American artist Daniel Arsham sculpts a monumental relief in celebration of the 280th anniversary of Moët & Chandon, aligning the present-day champagne house with a classical history of prestige and grandeur.
French champagne house Moët & Chandon unveils Collection Impériale Création No. 1 through a monumental sculptural relief created by the New York based contemporary artist Daniel Arsham. Inspired by his personal tour of the Moët & Chandon estate in Épernay, France, Arsham drew from the neoclassical architecture, busts, and faux columns to reimagine the Moët & Chandon bottle.

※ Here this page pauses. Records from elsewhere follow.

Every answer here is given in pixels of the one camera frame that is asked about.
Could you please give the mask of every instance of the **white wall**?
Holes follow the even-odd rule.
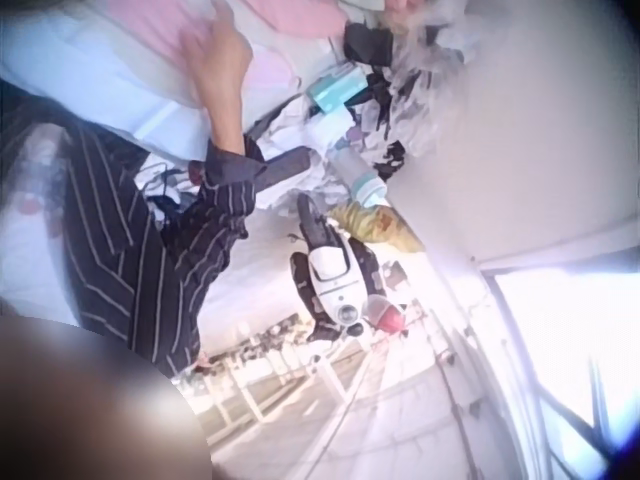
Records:
[[[465,112],[437,158],[408,163],[390,185],[401,213],[437,209],[483,269],[640,238],[637,49],[593,1],[535,3],[515,9],[501,45],[470,65]],[[567,242],[591,232],[604,233]]]

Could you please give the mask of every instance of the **light blue fabric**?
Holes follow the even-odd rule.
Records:
[[[204,160],[209,124],[199,109],[145,87],[99,32],[62,12],[3,19],[0,76],[53,98],[79,117],[125,132],[158,153]]]

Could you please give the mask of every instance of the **white plastic container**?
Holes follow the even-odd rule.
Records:
[[[351,198],[365,208],[377,205],[387,195],[387,185],[377,172],[350,148],[331,152],[329,160],[349,187]]]

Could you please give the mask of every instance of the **yellow bag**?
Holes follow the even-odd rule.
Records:
[[[351,202],[334,208],[328,216],[361,242],[388,243],[403,253],[424,251],[405,221],[385,205],[364,208],[358,202]]]

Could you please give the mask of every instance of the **person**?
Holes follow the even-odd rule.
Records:
[[[0,13],[59,3],[3,1]],[[65,277],[79,325],[124,342],[168,377],[197,359],[198,312],[209,285],[229,265],[234,244],[248,236],[254,180],[264,169],[259,148],[242,131],[241,87],[252,50],[236,30],[230,7],[220,0],[215,6],[206,40],[189,32],[182,38],[191,79],[211,121],[204,181],[196,202],[162,230],[133,180],[148,152],[51,99],[3,88],[3,95],[15,94],[5,98],[19,100],[4,112],[3,168],[24,170],[37,163],[37,152],[55,147],[55,161],[26,171],[35,176],[55,169],[61,175],[46,210],[63,212]],[[38,182],[34,177],[28,183]]]

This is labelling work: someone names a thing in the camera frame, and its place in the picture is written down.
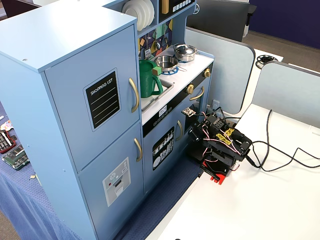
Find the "colorful backsplash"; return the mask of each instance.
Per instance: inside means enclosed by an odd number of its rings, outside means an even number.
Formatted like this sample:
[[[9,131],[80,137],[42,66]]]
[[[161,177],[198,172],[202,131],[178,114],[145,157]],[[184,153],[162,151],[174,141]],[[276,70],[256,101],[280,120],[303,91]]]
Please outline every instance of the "colorful backsplash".
[[[156,29],[150,31],[146,35],[138,39],[138,52],[141,59],[145,59],[145,49],[148,47],[153,56],[157,56],[163,50],[167,49],[172,43],[172,25],[173,19],[158,26]],[[156,41],[160,43],[160,50],[156,47]]]

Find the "shopping list sign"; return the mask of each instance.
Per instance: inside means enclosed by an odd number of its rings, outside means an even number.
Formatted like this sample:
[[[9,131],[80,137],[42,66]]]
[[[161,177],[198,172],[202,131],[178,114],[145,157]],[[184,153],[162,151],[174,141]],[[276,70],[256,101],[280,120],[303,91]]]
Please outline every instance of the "shopping list sign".
[[[152,148],[153,171],[169,156],[174,149],[175,127],[173,126]]]
[[[115,71],[88,87],[85,92],[94,128],[120,109]]]

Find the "dishwasher sticker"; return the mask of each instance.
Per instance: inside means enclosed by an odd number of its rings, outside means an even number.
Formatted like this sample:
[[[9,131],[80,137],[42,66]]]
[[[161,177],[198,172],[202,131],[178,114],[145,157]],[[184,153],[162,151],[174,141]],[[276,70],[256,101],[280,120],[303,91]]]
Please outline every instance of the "dishwasher sticker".
[[[152,148],[153,171],[168,157],[174,149],[175,127],[173,126]]]

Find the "green cup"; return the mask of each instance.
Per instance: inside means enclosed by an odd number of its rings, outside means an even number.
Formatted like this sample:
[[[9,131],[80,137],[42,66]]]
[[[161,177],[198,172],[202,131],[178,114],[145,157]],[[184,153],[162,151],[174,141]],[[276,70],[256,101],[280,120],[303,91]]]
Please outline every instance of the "green cup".
[[[156,64],[153,61],[139,61],[141,98],[149,98],[151,95],[160,95],[164,92],[158,76],[152,74],[152,69],[154,67],[156,67]],[[158,86],[159,91],[155,91],[156,85]]]

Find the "stainless steel pot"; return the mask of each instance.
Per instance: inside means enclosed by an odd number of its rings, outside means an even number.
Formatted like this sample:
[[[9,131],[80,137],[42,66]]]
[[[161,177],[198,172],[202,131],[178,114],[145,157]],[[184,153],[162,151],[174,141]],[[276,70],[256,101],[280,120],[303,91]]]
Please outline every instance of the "stainless steel pot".
[[[183,72],[187,71],[184,68],[178,66],[178,59],[173,56],[159,56],[154,60],[154,63],[162,69],[162,72],[175,70],[176,67],[184,70]]]
[[[175,44],[173,46],[175,57],[182,62],[191,62],[195,60],[198,50],[194,46],[187,44]]]

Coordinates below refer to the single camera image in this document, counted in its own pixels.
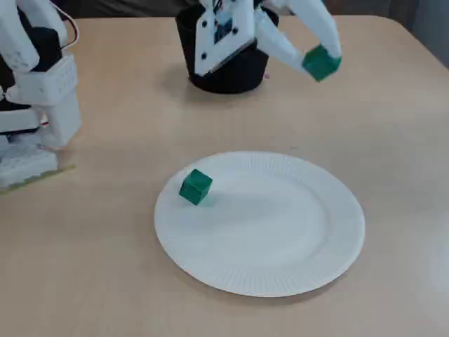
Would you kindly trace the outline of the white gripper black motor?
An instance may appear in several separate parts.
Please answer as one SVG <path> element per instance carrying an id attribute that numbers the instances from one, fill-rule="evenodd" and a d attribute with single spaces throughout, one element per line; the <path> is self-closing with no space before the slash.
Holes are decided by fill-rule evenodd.
<path id="1" fill-rule="evenodd" d="M 277 28 L 262 7 L 272 9 L 281 15 L 296 15 L 319 38 L 322 46 L 333 58 L 342 57 L 337 25 L 322 1 L 254 1 L 257 48 L 269 57 L 280 60 L 294 70 L 304 72 L 302 54 Z"/>

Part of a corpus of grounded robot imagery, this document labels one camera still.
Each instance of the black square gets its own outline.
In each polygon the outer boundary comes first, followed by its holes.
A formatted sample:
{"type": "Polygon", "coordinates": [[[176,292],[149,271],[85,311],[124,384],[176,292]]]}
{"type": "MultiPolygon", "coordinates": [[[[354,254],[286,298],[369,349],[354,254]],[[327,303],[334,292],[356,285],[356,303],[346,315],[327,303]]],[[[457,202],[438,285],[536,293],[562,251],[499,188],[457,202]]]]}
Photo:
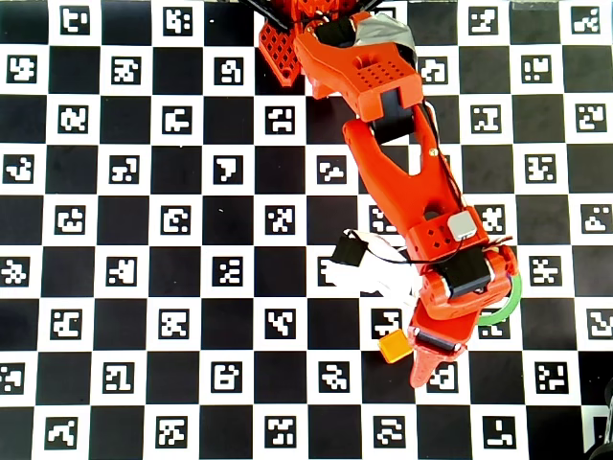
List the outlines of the black square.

Arsham’s final creation is quite a striking, wall-mounted plaster-cast sculpture, monumental in scale. It feels as if it were recovered from the ruins of an ancient civilization, evoking a sense of mystery and history akin to ancient spolia. Yet, ‘Moët & Chandon’ appears in the place of etched Latin. Interspersed throughout the piece are clusters of grapes, a nod to the vineyards surrounding the estate; a wooden wine barrel, referencing the craft of winemaking; and images of the estate, woven into the relief.
In a rather grandiose gesture, the goddess Pheme, the personification of fame and renown, blasts her trumpet. Arsham cleverly intertwines the brand’s present-day prestige amongst fashion-house-drinkers with the grandeur of antiquity, creating an emblem of the enduring reputation of Moët & Chandon.